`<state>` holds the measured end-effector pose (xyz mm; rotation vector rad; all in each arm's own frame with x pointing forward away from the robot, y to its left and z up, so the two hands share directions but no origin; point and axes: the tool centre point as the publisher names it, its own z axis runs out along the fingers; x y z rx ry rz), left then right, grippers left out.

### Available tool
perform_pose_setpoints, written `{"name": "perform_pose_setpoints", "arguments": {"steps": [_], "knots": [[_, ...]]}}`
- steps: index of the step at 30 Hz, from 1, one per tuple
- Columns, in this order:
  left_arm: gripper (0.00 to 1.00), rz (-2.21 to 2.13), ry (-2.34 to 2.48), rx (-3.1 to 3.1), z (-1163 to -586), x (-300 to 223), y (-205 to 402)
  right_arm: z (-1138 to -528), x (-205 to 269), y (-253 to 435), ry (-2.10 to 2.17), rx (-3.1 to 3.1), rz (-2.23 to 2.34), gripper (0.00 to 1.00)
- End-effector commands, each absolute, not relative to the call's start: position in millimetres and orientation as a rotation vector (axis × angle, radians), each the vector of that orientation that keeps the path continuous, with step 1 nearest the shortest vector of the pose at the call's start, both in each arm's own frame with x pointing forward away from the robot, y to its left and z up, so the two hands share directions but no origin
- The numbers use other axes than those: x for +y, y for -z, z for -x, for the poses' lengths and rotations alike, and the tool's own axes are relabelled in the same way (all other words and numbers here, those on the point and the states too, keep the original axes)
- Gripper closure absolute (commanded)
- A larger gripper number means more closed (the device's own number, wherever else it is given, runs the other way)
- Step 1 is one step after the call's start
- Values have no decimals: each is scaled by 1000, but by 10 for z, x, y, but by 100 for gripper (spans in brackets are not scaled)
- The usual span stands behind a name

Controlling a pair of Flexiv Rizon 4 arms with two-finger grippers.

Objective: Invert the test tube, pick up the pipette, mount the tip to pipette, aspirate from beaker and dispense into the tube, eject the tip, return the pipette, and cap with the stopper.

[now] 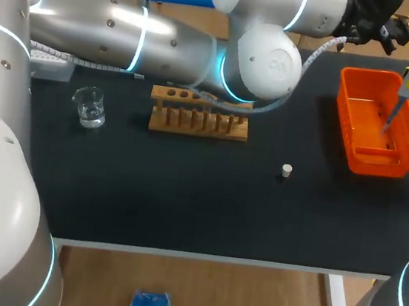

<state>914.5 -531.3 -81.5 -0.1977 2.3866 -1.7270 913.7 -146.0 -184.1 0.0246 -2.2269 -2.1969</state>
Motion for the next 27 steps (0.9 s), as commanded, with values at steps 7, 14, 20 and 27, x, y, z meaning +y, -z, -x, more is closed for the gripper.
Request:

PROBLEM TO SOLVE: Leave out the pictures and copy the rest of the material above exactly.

YOUR RESPONSE:
`<state>` holds the measured end-effector pose (xyz mm; rotation vector rad; all in each arm's own frame with x pointing forward away from the robot, y to its left and z up, so the two hands share directions but no origin; point and axes: the tool centre point as the publisher names it, its own z axis runs out along the fingers; x y z rx ry rz), left then right, grippers left out.

### Available tool
perform_pose_setpoints, written `{"name": "perform_pose_setpoints", "arguments": {"steps": [_], "knots": [[_, ...]]}}`
- steps: index of the step at 30 Hz, from 1, one per tuple
- Columns, in this order:
  left_arm: gripper (0.00 to 1.00), rz (-2.21 to 2.13), ry (-2.34 to 2.48), rx (-3.1 to 3.1), z (-1163 to -586), x (-300 to 223), y (-205 to 402)
  right_arm: z (-1138 to -528), x (-205 to 269), y (-253 to 435), ry (-2.10 to 2.17), rx (-3.1 to 3.1), rz (-2.23 to 2.34), gripper (0.00 to 1.00)
- End-effector commands, each absolute, not relative to the call's start: position in millimetres and orientation as a rotation vector (axis × angle, radians), each the vector of that orientation that keeps the path continuous, with step 1 nearest the shortest vector of the pose at the call's start, both in each arm's own frame with x pointing forward away from the robot, y to its left and z up, so the two hands share directions but no origin
- The numbers use other axes than those: x for +y, y for -z, z for -x, for the poses' lengths and rotations alike, and the tool's own axes are relabelled in the same way (all other words and numbers here, those on the point and the states too, keep the original axes)
- Gripper closure absolute (commanded)
- A larger gripper number means more closed (the device's own number, wherever else it is given, runs the other way)
- Step 1 is one step after the call's start
- Values have no decimals: each is scaled by 1000, but by 10 for z, x, y, but by 100 for gripper (spans in brackets are not scaled)
- The usual span stands behind a name

Controlling a pair of Flexiv Rizon 4 arms with two-finger grippers.

Objective: Invert the test tube, pick up the pipette, mount the tip to pipette, aspirate from beaker and dispense into the tube, eject the tip, return the pipette, and cap with the stopper.

[now] 

<state>914.5 -531.3 -81.5 -0.1977 2.3866 -1.7270 913.7 -146.0 -184.1 0.0246 -2.2269 -2.1969</state>
Motion for the next 27 steps (0.9 s), as commanded, with values at steps 7, 14, 20 and 27, x, y, z meaning +y, -z, -x, more is closed for the gripper.
Request:

What appears above is the full answer.